March 21, 2015

The real Superman lives in Athens

               

     The Superman I know doesn’t wear red briefs, blue leotards and fly around with a cape flapping in the wind.
     No, no.
     That’s in the comic books and in Hollywood.
     I know the real Superman.
     Really.
     He was once my next-door neighbor.
     Like Clark Kent, he’s a reporter and a good one.  When he drops by my office, he’s usually wearing a sports coat, sans tie.  In our 40 years of friendship, I’ve never seen him in a skin-tight red and blue getup.  And if he has x-ray vision, he disguises that super power by propping bifocals on his nose.
     How do I know he’s Superman?
     Trust me.
     He’s the man.
     Here’s the proof.
     As editor of his college newspaper, The Red & Black, he crafted his writing skills.  With a crisp University of Georgia diploma, he went home to begin his career.  He joined the feisty staff of The Columbus Ledger-Enquirer, the one that won a Pulitzer Prize by beaming sunshine into the shady side of Phenix City, Ala., also known back then as “the most corrupt city in America.” (I recommend you read The Tragedy and the Triumph of Phenix City, Alabama by Margaret Anne Barnes.)
     If he or any of the other reporters could fly, they didn’t know it.  Instead, they treaded across the Chattahoochee River Bridge in their Hush Puppies, toting note pads and cameras.   The late Claude McBride was among those award-winning journalists.
     During that 1950s era, a crime-busting prosecutor was assassinated, as the gambling, prostitution and whiskey toughs fought back.  Once, I asked Claude, then the chaplain of the Georgia Bulldog football team, why he became a minister.  “One night,” he said, “I stepped out the back door of the newspaper, and I felt a gun in my back.
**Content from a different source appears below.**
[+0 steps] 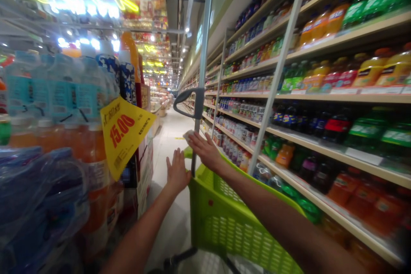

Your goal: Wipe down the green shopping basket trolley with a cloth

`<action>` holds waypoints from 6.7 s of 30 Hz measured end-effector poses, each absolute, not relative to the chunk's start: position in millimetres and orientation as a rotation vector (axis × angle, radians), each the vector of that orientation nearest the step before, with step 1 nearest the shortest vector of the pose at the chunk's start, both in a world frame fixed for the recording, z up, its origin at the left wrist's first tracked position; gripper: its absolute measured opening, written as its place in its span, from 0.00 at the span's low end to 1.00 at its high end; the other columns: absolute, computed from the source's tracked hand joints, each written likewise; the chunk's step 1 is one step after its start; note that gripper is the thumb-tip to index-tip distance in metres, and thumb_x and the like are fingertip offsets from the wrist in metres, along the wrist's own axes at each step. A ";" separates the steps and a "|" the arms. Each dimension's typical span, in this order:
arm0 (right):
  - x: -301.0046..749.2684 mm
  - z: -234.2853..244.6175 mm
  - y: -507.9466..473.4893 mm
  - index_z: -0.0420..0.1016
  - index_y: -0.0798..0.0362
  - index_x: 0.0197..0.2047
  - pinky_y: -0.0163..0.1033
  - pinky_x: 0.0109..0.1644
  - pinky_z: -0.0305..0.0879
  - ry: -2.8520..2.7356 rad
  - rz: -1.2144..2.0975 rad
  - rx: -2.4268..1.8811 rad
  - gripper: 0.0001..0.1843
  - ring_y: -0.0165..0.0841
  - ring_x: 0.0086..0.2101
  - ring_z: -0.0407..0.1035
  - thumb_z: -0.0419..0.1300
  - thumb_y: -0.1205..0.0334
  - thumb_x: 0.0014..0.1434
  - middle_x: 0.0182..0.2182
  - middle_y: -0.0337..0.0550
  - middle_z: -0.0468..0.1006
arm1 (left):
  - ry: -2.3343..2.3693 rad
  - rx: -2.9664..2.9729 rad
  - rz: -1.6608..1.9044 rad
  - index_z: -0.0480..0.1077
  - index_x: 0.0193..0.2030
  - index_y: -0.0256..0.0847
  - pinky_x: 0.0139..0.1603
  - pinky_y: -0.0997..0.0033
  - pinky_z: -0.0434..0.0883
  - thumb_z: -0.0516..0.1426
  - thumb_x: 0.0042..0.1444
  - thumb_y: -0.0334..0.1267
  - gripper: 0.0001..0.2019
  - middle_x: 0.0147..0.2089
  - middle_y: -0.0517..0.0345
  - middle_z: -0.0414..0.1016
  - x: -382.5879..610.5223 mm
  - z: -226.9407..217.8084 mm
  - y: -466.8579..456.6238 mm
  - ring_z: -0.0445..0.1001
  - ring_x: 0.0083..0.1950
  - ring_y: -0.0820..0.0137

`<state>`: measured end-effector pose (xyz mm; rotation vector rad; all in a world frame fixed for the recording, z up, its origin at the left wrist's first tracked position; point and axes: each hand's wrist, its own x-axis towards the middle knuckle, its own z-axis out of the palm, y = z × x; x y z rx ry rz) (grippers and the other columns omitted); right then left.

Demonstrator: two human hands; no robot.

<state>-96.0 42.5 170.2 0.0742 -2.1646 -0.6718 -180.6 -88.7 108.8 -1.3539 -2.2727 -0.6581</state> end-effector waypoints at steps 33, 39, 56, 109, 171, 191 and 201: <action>-77.1 70.0 35.3 0.69 0.55 0.52 0.54 0.65 0.41 -2.387 -0.653 0.065 0.19 0.40 0.58 0.57 0.50 0.71 0.58 0.57 0.47 0.66 | -2.303 -1.428 -0.591 0.45 0.65 0.30 0.66 0.46 0.42 0.52 0.48 0.31 0.36 0.69 0.40 0.43 -178.7 74.4 -97.7 0.42 0.69 0.58; -81.5 109.0 36.3 0.63 0.54 0.58 0.53 0.66 0.36 -2.355 -0.584 0.009 0.24 0.37 0.61 0.50 0.46 0.73 0.59 0.59 0.47 0.63 | -2.297 -1.416 -0.621 0.44 0.65 0.28 0.65 0.45 0.42 0.52 0.47 0.30 0.37 0.69 0.39 0.42 -179.2 80.2 -95.4 0.40 0.69 0.59; -85.5 93.8 32.6 0.69 0.56 0.52 0.53 0.63 0.45 -2.388 -0.652 0.053 0.20 0.40 0.57 0.59 0.49 0.72 0.58 0.56 0.48 0.67 | -2.286 -1.400 -0.655 0.44 0.65 0.27 0.65 0.45 0.42 0.51 0.47 0.31 0.37 0.69 0.40 0.42 -183.1 74.6 -93.4 0.40 0.70 0.60; -86.8 141.6 43.5 0.62 0.53 0.59 0.54 0.65 0.37 -2.271 -0.583 -0.072 0.24 0.37 0.62 0.48 0.45 0.73 0.60 0.60 0.46 0.61 | -2.195 -1.349 -0.628 0.43 0.66 0.28 0.65 0.46 0.43 0.52 0.48 0.33 0.38 0.69 0.39 0.43 -185.2 85.9 -75.9 0.41 0.69 0.58; -86.9 153.1 49.3 0.61 0.54 0.59 0.55 0.65 0.35 -2.179 -0.562 -0.106 0.24 0.38 0.62 0.46 0.45 0.74 0.60 0.61 0.48 0.59 | -2.325 -1.365 -0.547 0.43 0.65 0.25 0.65 0.45 0.43 0.50 0.49 0.33 0.36 0.69 0.38 0.39 -173.9 63.1 -80.0 0.39 0.70 0.59; -77.5 99.0 40.7 0.60 0.53 0.60 0.54 0.65 0.36 -2.307 -0.533 -0.132 0.26 0.38 0.62 0.47 0.45 0.74 0.59 0.61 0.47 0.59 | -2.332 -1.359 -0.596 0.41 0.66 0.28 0.65 0.46 0.42 0.53 0.49 0.34 0.38 0.69 0.39 0.40 -180.0 58.3 -87.1 0.40 0.70 0.59; -68.5 -4.2 19.3 0.69 0.54 0.53 0.55 0.64 0.43 -2.387 -0.536 -0.119 0.19 0.40 0.59 0.54 0.49 0.71 0.60 0.58 0.47 0.64 | -2.400 -1.415 -0.461 0.45 0.65 0.26 0.65 0.49 0.43 0.53 0.49 0.33 0.37 0.69 0.37 0.41 -175.8 28.1 -105.9 0.40 0.69 0.59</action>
The thug said I better never write another word about Phenix City.  Right then, I heard the Lord calling.”
     In a daring plunge, my friend, Superman, quit his assistant editor’s job on the big city daily for another reason.  He launched a weekly newspaper, The Phenix Citizen, inside the enemy lines.  He survived, physically and financially, but that’s not the heroics that proved my once-upon-a-time neighbor is Superman.
     No, no.
     Even Lex Luthor would agree that this is more amazing than flying faster than a speeding bullet, being more powerful than a locomotive or able to leap tall buildings in a single bound.
     Imagine this:  Superman lived in a two-bedroom house with one bathroom.  He not only resided there with his wife, but eventually her mother, her mother’s mother and his mother.  Count them—one, two, three, four women under his roof!
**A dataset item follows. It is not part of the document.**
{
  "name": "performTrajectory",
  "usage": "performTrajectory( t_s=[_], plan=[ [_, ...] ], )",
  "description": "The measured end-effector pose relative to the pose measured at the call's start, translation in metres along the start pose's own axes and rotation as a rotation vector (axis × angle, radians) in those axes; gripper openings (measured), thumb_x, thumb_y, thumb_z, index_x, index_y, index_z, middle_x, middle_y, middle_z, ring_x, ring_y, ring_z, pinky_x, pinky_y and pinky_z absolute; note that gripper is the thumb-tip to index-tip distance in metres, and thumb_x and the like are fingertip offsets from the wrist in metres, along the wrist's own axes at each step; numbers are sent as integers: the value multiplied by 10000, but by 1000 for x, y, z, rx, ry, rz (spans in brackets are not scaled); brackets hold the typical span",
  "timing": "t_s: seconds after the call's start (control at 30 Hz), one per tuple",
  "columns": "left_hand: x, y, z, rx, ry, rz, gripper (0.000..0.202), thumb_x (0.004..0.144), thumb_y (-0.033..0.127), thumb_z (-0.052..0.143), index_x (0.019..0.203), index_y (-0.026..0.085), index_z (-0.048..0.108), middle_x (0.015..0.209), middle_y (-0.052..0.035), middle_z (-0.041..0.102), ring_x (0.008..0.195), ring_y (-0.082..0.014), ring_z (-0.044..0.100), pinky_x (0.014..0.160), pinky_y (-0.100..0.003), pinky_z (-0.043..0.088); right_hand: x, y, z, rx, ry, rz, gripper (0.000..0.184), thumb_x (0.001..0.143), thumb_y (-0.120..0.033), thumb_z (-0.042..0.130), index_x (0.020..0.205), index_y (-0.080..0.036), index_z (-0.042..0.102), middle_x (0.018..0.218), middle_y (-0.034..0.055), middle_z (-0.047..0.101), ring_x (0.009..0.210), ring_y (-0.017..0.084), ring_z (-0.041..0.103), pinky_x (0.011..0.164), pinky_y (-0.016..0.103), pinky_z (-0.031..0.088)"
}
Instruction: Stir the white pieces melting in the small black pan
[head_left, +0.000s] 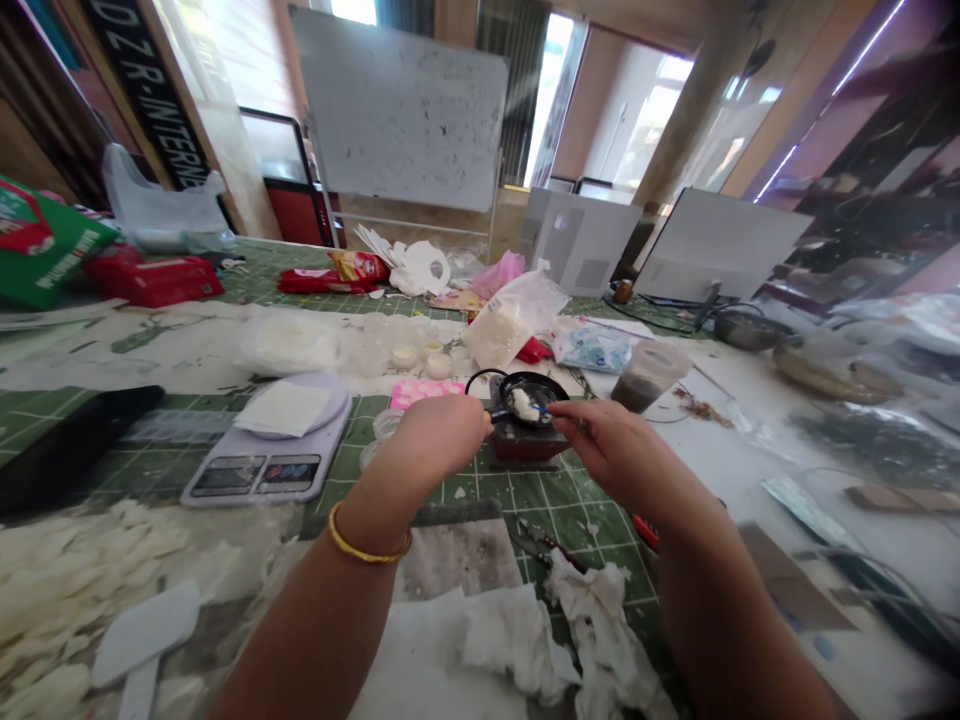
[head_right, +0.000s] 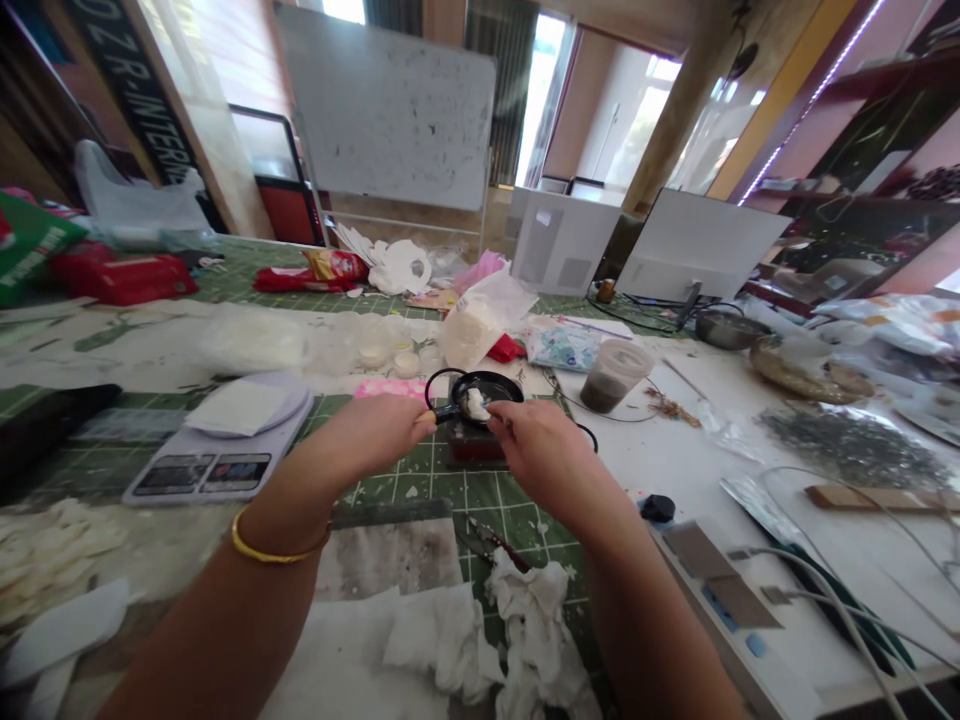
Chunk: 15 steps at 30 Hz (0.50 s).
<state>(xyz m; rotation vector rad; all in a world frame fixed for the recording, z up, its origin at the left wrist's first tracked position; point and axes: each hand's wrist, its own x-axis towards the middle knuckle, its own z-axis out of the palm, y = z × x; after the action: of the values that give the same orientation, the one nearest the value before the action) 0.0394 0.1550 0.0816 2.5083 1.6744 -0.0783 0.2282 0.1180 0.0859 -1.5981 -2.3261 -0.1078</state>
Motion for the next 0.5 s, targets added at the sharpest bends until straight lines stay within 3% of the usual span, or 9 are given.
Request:
performTrajectory(
  t_s=[0.5],
  plan=[
    [1, -1, 2, -6, 14, 20, 342, 833, 348, 330, 776, 174, 619, 839, -87, 658, 764, -229, 603, 632, -315, 432, 2, 1, 1, -16, -26, 31, 313, 849, -279, 361, 1017, -164, 599, 951, 91, 647, 889, 195, 579, 781, 312, 427]
  ],
)
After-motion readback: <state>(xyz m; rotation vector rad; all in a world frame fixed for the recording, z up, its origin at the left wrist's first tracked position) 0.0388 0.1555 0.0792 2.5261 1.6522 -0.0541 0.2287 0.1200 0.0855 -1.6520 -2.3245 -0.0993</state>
     Gasp, “This is a job for Superman!”
     George Burns joked, “Happiness is a large, loving family—200 miles away in another town.”
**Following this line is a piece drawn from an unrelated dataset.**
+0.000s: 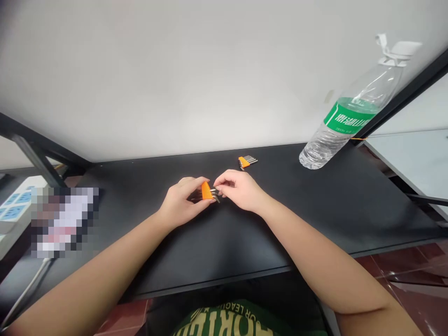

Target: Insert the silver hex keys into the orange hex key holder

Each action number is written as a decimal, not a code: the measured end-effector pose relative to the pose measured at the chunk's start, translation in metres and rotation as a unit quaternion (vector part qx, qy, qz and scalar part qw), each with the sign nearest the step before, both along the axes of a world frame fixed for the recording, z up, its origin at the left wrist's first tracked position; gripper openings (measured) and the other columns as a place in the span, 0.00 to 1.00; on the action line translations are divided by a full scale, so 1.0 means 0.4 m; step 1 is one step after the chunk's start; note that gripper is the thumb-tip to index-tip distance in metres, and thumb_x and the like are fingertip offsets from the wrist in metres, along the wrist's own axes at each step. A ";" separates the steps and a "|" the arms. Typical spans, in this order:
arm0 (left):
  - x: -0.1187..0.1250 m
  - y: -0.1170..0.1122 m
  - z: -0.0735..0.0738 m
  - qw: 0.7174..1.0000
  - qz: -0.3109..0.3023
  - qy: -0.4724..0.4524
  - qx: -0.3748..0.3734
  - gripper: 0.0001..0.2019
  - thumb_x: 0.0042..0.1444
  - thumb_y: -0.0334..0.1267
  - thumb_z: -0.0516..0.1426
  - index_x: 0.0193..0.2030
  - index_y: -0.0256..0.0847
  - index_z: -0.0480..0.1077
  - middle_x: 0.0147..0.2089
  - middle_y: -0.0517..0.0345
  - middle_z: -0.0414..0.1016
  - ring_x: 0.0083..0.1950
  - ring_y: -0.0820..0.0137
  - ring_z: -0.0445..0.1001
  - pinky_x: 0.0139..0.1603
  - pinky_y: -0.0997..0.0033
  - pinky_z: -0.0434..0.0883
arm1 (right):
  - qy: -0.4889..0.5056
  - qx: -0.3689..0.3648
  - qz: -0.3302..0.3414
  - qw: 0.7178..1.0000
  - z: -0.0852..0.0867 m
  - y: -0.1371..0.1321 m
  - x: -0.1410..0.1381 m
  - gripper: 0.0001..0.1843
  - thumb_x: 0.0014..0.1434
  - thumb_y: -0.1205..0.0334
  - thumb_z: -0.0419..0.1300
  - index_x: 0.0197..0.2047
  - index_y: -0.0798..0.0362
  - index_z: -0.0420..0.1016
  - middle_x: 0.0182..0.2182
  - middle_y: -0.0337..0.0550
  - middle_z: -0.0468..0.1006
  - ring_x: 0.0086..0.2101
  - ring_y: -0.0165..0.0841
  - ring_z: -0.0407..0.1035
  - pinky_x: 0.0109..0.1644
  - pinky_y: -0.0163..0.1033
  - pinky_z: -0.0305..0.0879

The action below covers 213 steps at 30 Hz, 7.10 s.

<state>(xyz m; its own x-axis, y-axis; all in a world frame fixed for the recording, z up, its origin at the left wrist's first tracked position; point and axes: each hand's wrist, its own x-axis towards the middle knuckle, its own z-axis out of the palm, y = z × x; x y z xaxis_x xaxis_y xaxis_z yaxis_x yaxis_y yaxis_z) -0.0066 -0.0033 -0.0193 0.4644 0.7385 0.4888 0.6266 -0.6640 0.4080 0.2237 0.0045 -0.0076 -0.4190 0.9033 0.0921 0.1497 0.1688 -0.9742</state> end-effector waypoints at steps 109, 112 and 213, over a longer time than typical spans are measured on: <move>-0.033 0.024 -0.025 0.998 0.000 0.053 0.022 0.21 0.63 0.47 0.63 0.60 0.44 0.69 0.40 0.58 0.80 0.41 0.66 0.79 0.68 0.46 0.68 | -0.450 0.173 -0.063 0.874 -0.033 0.068 0.035 0.06 0.68 0.68 0.58 0.38 0.54 0.75 0.43 0.47 0.76 0.36 0.34 0.73 0.37 0.39 0.63; -0.034 0.025 -0.028 0.998 0.002 0.054 0.017 0.22 0.63 0.47 0.63 0.60 0.44 0.69 0.41 0.57 0.80 0.41 0.65 0.79 0.68 0.45 0.68 | -0.495 0.179 -0.056 0.848 -0.018 0.056 0.017 0.06 0.65 0.70 0.59 0.35 0.54 0.74 0.38 0.45 0.76 0.31 0.33 0.71 0.32 0.38 0.59; -0.023 0.004 0.003 0.988 -0.132 -0.051 -0.054 0.24 0.64 0.39 0.64 0.66 0.47 0.67 0.49 0.53 0.82 0.49 0.64 0.79 0.53 0.59 0.77 | -0.022 -0.185 0.081 0.979 0.031 -0.006 0.016 0.15 0.66 0.60 0.58 0.49 0.53 0.84 0.24 0.34 0.67 0.21 0.25 0.51 0.23 0.35 0.46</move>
     Despite cramped quarters, happiness reigned at 1117 West Lindsey Drive in Columbus.  Most grooms would choke repeating the “for better or worse” portion of the vow if they knew two mothers-in-law and a grandmother were part of the wedding package.  But wait—there’s more.
     The stork dropped by, three different times, delivering Jim, Kathy and Laura.
     Because the house started to get a little crowded, they moved—all of them.
     When Millard and Charlotte celebrated their 44th wedding anniversary in 1998, his mother-in-law was still living with them.  And the courtly lady was there until she died at 93. 
     Do the math.
     Charlotte’s mother: 41 years.
     Millard’s mother: 16 years.
     Grandmother: 10 years.
     When I did the math in 2004, counting the 50 years that Millard had lived with Charlotte, the grand total of women years was 117.  And that didn’t include the years their daughters, Kathy and Laura, were at home.
     “And I never heard him complain,” said his genteel wife, Charlotte.  “Not even once.  He’s such an honorable man.”

     If that doesn’t make Millard Grimes the real Superman, I’ll eat my computer, coated in kryptonite.